A destituição do poder familiar é uma medida excepcional, que só deve ser tomada quando ficar provado que os pais são totalmente incapazes de zelar pelo interesse dos filhos, e que, ao mesmo tempo, seja impossível entregar a criança para ser criada por parentes próximos.
Com este entendimento, o juiz Ricardo Truite Alves, da 3ª Vara Criminal da Comarca de Limeira, reconheceu filiação socioafetiva a um pai adotivo que estava respondendo por falsidade ideológica por registrar uma filha que não era sua, em situação de adoção informal conhecida como “adoção à brasileira”.
Álbum de família
Em 2018, o réu teve uma relação fora do casamento e três meses depois foi procurado pela a ex-amante, que afirmou estar grávida dele.
Diante da notícia, o homem contou a verdade para sua esposa e se comprometeu a cuidar do bebê que acreditava ser seu. Ele acompanhou toda a gestação da ex-amante e participou dos exames pré-natais. A gestante, no entanto, agia com desinteresse e distanciamento, manifestando desejo de entregar a criança para adoção.
Após o parto, a mãe rejeitou a criança. Ficou combinado, então, que a bebê ficaria aos cuidados do suposto pai e de sua esposa, que a essa altura já o havia perdoado.
Mesmo não tendo certeza da paternidade, o homem registrou a bebê em seu nome, incluiu-a em seu plano de saúde, custeou todos os gastos do parto e internação e passou a criar a menina junto com a esposa.
A mãe da bebê, por sua vez, mentiu para sua família e disse que a criança tinha nascido morta.
Meses depois, no entanto, a avó paterna da criança, mãe do pai biológico, contestou a história e denunciou ao Conselho Tutelar. O Ministério Público abriu um processo criminal, no qual o pai adotivo virou réu por falsidade ideológica. A promotoria pediu o acolhimento institucional da criança.
Foi feito exame de DNA e constatado que a menina não era filha biológica do réu. No entanto, ele pediu para continuar com a criança alegando vínculo socioafetivo. Os pais biológicos não manifestaram interesse em ficar com a menina.
Após anos de disputa entre a defesa do pai adotivo e a promotoria, a ação foi julgada improcedente.
“A perícia técnica constatou que os laços socioafetivos estavam consolidados e que não haveria porque fazer o acolhimento institucional da criança”, afirmou a defesa do pai adotivo.
“Reconheceu-se que apesar de ser uma paternidade forjada, ela deveria ser mantida”, afirmou Pedroso.
Muito bem cuidada
O juiz Ricardo Truite Alves, da 3ª Vara Criminal da Comarca de Limeira (SP), afirmou na decisão que “ao ser entrevistada pelo Setor Técnico, a criança demonstrou estar muito bem cuidada, tendo seus interesses garantidos pelo núcleo familiar, havendo inquestionável vinculação socioafetiva”.
“Foi apresentada exibindo asseio e denotando boa saúde, trajava o uniforme escolar no momento da entrevista. Interagiu de forma positiva com o requerido, explorando o ambiente de avaliação e usufruindo dos brinquedos disponíveis. Demonstrou se tratar de uma criança alegre e bem cuidada. Requisitou a atenção do requerido em diversos momentos, o qual se colocava pronto e disponível, sendo possível notar relação paterno-filial bem estabelecida”, afirmou o juiz.

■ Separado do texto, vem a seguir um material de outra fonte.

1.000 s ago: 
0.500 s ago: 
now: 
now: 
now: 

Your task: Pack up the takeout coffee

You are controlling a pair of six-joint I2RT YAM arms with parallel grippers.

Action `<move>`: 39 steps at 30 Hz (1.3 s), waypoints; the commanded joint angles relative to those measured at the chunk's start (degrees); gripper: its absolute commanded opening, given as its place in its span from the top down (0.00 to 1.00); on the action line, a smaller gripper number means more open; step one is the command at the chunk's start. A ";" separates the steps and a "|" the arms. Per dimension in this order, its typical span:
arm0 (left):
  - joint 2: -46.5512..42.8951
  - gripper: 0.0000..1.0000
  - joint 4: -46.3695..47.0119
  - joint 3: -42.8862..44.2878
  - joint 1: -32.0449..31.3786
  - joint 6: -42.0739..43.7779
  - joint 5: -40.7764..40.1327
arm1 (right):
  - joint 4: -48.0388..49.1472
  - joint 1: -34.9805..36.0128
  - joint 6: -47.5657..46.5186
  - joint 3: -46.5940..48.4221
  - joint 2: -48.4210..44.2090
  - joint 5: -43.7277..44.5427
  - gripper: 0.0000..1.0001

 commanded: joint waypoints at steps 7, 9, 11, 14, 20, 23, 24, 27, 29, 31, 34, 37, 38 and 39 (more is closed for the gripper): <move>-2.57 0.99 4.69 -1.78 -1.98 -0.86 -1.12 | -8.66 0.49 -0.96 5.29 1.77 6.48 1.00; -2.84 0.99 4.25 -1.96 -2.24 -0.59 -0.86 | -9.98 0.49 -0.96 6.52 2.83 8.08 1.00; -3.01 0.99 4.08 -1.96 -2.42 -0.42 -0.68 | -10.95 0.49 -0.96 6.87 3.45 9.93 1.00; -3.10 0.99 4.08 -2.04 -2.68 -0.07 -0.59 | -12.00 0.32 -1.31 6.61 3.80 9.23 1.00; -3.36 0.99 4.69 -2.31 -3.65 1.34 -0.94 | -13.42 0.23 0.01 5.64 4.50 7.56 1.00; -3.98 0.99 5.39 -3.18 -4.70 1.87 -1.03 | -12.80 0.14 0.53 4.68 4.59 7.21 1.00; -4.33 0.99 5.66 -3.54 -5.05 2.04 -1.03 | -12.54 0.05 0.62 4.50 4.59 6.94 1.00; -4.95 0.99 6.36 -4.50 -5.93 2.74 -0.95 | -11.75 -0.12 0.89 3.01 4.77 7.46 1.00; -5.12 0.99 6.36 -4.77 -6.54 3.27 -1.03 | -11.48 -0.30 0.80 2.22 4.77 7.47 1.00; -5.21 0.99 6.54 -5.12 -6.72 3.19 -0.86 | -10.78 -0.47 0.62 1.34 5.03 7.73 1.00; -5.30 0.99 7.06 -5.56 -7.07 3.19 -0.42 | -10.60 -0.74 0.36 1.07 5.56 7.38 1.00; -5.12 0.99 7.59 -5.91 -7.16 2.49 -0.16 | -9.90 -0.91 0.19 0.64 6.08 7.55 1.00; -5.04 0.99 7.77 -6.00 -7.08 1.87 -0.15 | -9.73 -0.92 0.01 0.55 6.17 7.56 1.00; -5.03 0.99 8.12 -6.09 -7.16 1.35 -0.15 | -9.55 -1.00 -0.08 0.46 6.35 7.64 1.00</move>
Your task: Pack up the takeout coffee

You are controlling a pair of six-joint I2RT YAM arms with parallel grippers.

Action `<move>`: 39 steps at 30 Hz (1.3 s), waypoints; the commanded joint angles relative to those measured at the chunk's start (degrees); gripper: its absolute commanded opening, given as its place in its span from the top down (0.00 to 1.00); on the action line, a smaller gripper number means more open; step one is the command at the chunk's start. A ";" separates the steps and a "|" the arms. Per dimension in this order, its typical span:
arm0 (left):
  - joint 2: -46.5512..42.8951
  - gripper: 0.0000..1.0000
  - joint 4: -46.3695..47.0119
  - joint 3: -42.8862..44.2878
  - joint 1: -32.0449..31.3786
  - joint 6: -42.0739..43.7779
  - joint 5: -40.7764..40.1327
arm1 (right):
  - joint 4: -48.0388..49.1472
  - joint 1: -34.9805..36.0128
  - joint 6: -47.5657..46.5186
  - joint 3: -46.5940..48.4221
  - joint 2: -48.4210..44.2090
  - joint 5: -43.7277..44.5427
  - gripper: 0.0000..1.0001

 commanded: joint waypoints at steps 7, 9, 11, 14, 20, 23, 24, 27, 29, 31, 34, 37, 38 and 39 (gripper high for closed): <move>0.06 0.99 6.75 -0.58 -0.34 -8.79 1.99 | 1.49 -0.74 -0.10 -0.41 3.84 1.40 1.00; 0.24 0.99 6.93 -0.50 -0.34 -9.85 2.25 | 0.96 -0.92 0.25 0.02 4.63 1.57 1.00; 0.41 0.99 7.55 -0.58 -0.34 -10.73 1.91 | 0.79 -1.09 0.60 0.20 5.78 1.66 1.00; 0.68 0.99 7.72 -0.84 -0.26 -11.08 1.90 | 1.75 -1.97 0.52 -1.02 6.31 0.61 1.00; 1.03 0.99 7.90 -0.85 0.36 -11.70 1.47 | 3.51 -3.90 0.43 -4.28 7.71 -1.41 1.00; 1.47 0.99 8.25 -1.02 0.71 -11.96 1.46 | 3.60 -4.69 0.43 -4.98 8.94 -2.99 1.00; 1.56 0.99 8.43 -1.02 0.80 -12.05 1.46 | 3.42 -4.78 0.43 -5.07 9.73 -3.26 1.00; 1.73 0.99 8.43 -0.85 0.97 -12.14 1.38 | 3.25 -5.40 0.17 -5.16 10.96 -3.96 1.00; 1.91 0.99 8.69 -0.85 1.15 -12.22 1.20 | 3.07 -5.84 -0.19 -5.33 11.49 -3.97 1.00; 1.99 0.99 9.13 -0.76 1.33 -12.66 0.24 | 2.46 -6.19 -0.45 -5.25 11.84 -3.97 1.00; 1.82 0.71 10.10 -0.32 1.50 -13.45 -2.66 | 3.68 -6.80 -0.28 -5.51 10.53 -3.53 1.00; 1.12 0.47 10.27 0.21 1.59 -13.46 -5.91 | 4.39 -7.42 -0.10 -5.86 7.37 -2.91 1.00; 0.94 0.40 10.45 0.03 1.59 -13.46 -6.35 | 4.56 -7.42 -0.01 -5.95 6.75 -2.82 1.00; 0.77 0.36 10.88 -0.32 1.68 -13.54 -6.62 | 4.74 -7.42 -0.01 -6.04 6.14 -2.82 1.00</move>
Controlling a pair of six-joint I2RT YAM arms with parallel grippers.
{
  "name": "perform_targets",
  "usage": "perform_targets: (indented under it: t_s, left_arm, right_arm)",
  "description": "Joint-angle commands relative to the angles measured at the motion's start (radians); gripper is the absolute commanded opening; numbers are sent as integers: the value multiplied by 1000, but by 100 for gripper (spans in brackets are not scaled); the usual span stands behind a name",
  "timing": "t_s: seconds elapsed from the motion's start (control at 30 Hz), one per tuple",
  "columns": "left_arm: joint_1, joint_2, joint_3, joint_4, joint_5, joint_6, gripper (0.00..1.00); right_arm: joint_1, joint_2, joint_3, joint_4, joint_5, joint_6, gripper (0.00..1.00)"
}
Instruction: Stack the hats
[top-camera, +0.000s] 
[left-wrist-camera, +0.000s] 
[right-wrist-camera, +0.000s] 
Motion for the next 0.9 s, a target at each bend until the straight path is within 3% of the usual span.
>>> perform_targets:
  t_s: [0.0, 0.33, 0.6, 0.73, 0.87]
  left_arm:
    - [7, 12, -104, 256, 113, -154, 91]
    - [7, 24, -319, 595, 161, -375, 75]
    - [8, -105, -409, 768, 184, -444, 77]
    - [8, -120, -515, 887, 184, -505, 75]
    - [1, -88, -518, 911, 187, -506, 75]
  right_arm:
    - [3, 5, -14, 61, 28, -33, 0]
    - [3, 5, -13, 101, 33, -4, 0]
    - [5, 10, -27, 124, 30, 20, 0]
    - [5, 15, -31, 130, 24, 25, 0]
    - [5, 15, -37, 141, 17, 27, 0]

“Embora não seja o pai biológico, é inquestionável que o distanciamento da criança do núcleo familiar no qual está inserida não corresponde ao seu melhor interesse”, concluiu o magistrado.
A perícia técnica afirmou que apesar de “extenso histórico de que a criança tenha tido sua situação civil e de filiação considerada irregular com o passar dos anos, foi possível notar que a paternidade socioafetiva está consolidada”.